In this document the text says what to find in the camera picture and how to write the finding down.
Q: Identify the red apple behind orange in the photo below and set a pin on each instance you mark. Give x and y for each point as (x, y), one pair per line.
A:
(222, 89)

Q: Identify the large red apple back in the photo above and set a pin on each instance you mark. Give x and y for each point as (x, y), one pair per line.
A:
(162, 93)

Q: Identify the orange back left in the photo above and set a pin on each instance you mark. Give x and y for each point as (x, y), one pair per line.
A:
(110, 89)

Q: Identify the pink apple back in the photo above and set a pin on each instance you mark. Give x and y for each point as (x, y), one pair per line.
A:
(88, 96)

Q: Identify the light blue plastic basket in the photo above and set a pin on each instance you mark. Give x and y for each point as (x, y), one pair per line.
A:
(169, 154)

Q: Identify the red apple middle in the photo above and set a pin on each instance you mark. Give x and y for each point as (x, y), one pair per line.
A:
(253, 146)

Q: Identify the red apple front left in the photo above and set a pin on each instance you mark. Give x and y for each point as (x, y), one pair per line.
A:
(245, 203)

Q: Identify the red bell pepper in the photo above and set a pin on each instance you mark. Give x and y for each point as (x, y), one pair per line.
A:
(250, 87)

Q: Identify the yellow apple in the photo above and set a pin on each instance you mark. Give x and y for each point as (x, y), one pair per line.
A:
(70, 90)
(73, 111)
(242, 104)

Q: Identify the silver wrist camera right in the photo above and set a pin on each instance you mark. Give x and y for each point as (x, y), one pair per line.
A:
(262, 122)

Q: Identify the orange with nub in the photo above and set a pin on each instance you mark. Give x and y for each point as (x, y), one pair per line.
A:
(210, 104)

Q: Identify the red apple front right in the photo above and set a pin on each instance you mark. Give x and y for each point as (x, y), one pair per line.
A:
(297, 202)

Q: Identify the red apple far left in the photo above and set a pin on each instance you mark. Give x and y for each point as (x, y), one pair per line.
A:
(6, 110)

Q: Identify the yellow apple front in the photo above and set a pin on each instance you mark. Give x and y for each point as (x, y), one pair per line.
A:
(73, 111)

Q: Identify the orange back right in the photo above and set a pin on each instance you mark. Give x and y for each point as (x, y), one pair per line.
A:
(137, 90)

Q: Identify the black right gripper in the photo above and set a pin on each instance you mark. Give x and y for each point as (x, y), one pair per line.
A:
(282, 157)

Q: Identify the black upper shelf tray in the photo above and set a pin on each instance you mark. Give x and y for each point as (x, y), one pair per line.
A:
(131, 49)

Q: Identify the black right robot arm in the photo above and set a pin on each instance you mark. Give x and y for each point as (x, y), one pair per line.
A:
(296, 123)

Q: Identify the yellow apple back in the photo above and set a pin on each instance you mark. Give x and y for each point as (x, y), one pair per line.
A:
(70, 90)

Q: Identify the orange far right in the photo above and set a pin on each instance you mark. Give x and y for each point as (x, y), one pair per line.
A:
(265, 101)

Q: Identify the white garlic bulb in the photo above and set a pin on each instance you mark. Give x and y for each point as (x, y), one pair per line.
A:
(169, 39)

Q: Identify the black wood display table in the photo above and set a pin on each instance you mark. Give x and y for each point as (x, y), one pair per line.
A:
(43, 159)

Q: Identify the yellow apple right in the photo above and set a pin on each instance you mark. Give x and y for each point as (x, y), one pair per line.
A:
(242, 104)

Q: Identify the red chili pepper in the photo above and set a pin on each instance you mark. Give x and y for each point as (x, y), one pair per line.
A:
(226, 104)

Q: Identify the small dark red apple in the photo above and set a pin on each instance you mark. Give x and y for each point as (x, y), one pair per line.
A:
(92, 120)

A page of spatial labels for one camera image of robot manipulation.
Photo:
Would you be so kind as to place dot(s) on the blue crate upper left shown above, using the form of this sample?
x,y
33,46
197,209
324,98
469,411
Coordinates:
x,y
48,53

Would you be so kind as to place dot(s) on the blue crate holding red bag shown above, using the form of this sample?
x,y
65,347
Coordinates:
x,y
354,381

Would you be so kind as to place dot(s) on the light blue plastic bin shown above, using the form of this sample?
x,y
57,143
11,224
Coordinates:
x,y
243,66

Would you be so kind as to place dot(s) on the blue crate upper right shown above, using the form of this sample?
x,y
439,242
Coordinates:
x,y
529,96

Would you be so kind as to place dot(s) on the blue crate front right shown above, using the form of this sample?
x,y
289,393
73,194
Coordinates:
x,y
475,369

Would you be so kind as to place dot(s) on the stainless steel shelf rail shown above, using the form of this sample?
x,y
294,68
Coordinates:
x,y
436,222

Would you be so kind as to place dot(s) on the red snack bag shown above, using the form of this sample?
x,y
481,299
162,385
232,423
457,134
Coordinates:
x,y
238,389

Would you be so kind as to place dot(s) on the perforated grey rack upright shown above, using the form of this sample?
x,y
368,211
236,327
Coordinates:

-----

● PROBLEM DETAILS:
Would you set down every entry again, exactly?

● ANSWER BELOW:
In this document the text says what to find in the camera picture and how to write the finding down.
Q: Identify the red apple behind orange in the photo below and set a pin on each instance you mark. Give x and y for each point as (x, y), one pair per line.
A:
(222, 89)

Q: Identify the large red apple back in the photo above and set a pin on each instance you mark. Give x and y for each point as (x, y), one pair per line.
A:
(162, 93)

Q: Identify the orange back left in the photo above and set a pin on each instance you mark. Give x and y for each point as (x, y), one pair per line.
A:
(110, 89)

Q: Identify the pink apple back in the photo above and set a pin on each instance you mark. Give x and y for each point as (x, y), one pair per line.
A:
(88, 96)

Q: Identify the light blue plastic basket in the photo above and set a pin on each instance you mark. Give x and y for each point as (x, y), one pair per line.
A:
(169, 154)

Q: Identify the red apple middle in the photo above and set a pin on each instance you mark. Give x and y for each point as (x, y), one pair per line.
A:
(253, 146)

Q: Identify the red apple front left in the photo above and set a pin on each instance you mark. Give x and y for each point as (x, y), one pair per line.
A:
(245, 203)

Q: Identify the red bell pepper in the photo above and set a pin on each instance you mark. Give x and y for each point as (x, y), one pair per line.
A:
(250, 87)

Q: Identify the yellow apple in the photo above and set a pin on each instance you mark. Give x and y for each point as (x, y), one pair per line.
A:
(70, 90)
(73, 111)
(242, 104)

Q: Identify the silver wrist camera right in the photo above and set a pin on each instance you mark. Give x and y for each point as (x, y), one pair per line.
A:
(262, 122)

Q: Identify the orange with nub in the photo above and set a pin on each instance you mark. Give x and y for each point as (x, y), one pair per line.
A:
(210, 104)

Q: Identify the red apple front right in the photo above and set a pin on each instance you mark. Give x and y for each point as (x, y), one pair per line.
A:
(297, 202)

Q: Identify the red apple far left in the photo above and set a pin on each instance you mark. Give x and y for each point as (x, y), one pair per line.
A:
(6, 110)

Q: Identify the yellow apple front in the photo above and set a pin on each instance you mark. Give x and y for each point as (x, y), one pair per line.
A:
(73, 111)

Q: Identify the orange back right in the photo above and set a pin on each instance you mark. Give x and y for each point as (x, y), one pair per line.
A:
(137, 90)

Q: Identify the black right gripper in the photo above and set a pin on each instance you mark. Give x and y for each point as (x, y), one pair per line.
A:
(282, 157)

Q: Identify the black upper shelf tray in the photo above and set a pin on each instance you mark. Give x and y for each point as (x, y), one pair per line.
A:
(131, 49)

Q: Identify the black right robot arm in the photo above and set a pin on each instance you mark. Give x and y for each point as (x, y), one pair per line.
A:
(296, 123)

Q: Identify the yellow apple back in the photo above and set a pin on each instance you mark. Give x and y for each point as (x, y), one pair per line.
A:
(70, 90)

Q: Identify the orange far right in the photo above and set a pin on each instance you mark. Give x and y for each point as (x, y), one pair per line.
A:
(265, 101)

Q: Identify the white garlic bulb in the photo above and set a pin on each instance you mark. Give x and y for each point as (x, y), one pair per line.
A:
(169, 39)

Q: Identify the black wood display table in the photo above and set a pin on each instance you mark. Give x and y for each point as (x, y), one pair per line.
A:
(43, 159)

Q: Identify the yellow apple right in the photo above and set a pin on each instance you mark. Give x and y for each point as (x, y), one pair per line.
A:
(242, 104)

Q: Identify the red chili pepper in the photo above and set a pin on each instance you mark. Give x and y for each point as (x, y), one pair per line.
A:
(226, 104)

Q: Identify the small dark red apple in the photo above and set a pin on each instance you mark. Give x and y for each point as (x, y), one pair per line.
A:
(92, 120)

A page of spatial labels for one camera image of robot manipulation.
Photo:
Would you be so kind as to place dot(s) on the blue crate upper left shown above, using the form of this sample?
x,y
33,46
197,209
324,98
469,411
Coordinates:
x,y
48,53

Would you be so kind as to place dot(s) on the blue crate holding red bag shown above, using the form of this sample?
x,y
65,347
Coordinates:
x,y
354,381

Would you be so kind as to place dot(s) on the light blue plastic bin shown above, using the form of this sample?
x,y
57,143
11,224
Coordinates:
x,y
243,66

Would you be so kind as to place dot(s) on the blue crate upper right shown above, using the form of this sample?
x,y
439,242
Coordinates:
x,y
529,96

Would you be so kind as to place dot(s) on the blue crate front right shown above, using the form of this sample?
x,y
289,393
73,194
Coordinates:
x,y
475,369

Would you be so kind as to place dot(s) on the stainless steel shelf rail shown above, using the form of this sample?
x,y
294,68
Coordinates:
x,y
436,222

Would you be so kind as to place dot(s) on the red snack bag shown above, using the form of this sample?
x,y
481,299
162,385
232,423
457,134
Coordinates:
x,y
238,389

Would you be so kind as to place dot(s) on the perforated grey rack upright shown above, using the form of this sample?
x,y
368,211
236,327
Coordinates:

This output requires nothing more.